“Like snowflakes, my Christmas memories gather and dance – each beautiful, unique and too soon gone.” – Deborah Whipp
Wow, it’s day number 5 in the 12 days of holiday baking, and each day of pastries has been beautiful, yummy and too soon gone! Today’s recipe is an oldie, but a goodie from America’s Test Kitchen. And this one, I must say, is a crowd pleaser. How can anyone go wrong with brownies that have peppermint patties baked inside? I know I can bake this brownie all year long, but like other Christmas memories, it seems to fade like a snowflake. For some reason I always forget about them until the holidays. Maybe it’s the peppermint that makes me think of them. And it’s no secret if you read yesterdays post, that I have a slight addiction for peppermint and chocolate. It’s probably in my waistlines best interest that I only make these during the holidays and I give away as many as I can.
The recipe calls for you to bake in an 8-inch square pan, and cut them into 36 brownie bites. I like keeping them small, because then each brownie will have some of the peppermint pattie visible. It’s the minty candy layer in the middle that makes these unique so you may as well show it off!
These can easily be packaged in a holiday box with tissue paper, or just as part of a cookie tray. I know that for each recipe I keep telling you to keep some for yourself, but I must warn you this brownie is dangerous. Every time I keep a bite, or two or maybe a row and next thing you know, I’m making a second pan of them.
I hope you enjoy these peppermint pattie brownies as much as I do.

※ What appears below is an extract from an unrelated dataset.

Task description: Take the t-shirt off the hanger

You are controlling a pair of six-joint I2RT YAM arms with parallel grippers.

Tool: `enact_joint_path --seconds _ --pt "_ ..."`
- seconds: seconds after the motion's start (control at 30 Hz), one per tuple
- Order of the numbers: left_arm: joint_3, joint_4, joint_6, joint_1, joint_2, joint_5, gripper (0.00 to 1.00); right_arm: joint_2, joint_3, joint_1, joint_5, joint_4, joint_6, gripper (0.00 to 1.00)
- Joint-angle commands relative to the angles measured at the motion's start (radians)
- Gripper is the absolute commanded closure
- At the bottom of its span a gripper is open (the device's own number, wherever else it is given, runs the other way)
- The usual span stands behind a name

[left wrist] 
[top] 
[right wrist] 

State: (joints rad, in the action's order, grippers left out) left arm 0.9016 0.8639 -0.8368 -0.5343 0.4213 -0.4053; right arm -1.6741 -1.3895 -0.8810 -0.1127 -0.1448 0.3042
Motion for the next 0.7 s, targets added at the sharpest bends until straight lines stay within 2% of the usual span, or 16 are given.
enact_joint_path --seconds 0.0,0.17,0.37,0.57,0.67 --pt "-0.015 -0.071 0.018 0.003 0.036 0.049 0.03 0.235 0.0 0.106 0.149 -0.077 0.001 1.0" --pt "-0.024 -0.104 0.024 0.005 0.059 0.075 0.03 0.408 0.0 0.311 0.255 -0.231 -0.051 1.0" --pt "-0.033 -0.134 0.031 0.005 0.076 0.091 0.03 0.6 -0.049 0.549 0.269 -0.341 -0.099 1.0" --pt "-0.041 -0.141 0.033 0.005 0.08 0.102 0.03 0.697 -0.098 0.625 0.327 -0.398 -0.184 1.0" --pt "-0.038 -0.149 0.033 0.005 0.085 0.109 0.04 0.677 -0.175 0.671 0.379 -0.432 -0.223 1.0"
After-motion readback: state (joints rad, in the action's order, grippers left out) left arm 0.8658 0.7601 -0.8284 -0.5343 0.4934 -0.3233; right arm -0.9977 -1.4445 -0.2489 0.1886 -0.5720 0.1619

Give the recipe a try and let us know how they worked for you.
- 3/4 cup AP Flour
- 1/2 teaspoon baking powder
- 1/4 teaspoon salt
- 8 tablespoons unsalted butter
- 2 ounces unsweetened chocolate
- 1 cup sugar
- 2 large eggs
- 1 teaspoon vanilla extract
- 16 (1 1/2 inch) York Peppermint Patties, unwrapped
- Adjust oven rack to middle position and heat to 350°
- Make foil sling for 8 inch square baking pan, and grease the aluminum foil.
- Whisk flour, baking powder, and salt together in bowl.
- Microwave butter and chocolate in second bowl at 50 percent power, stirring occasionally, until melted and smooth, 2 to 3 minutes; let cool slightly.
- Whisk sugar and eggs together in large bowl.
- Add vanilla and chocolate mixture and whisk until combined.
- Add flour mixture and stir until just incorporated.
- Pour all but 1 cup batter into prepared baking pan.
- Space patties 1/2 inch apart on top of batter.
- Spread remaining batter over patties.
- Bake until just set in the center, 30 to 35 minutes, rotating pan halfway through baking.
- Let bites cool in pan for 2 hours.
- Using foil overhang, lift bites out of pan. Cut into 36 pieces before serving.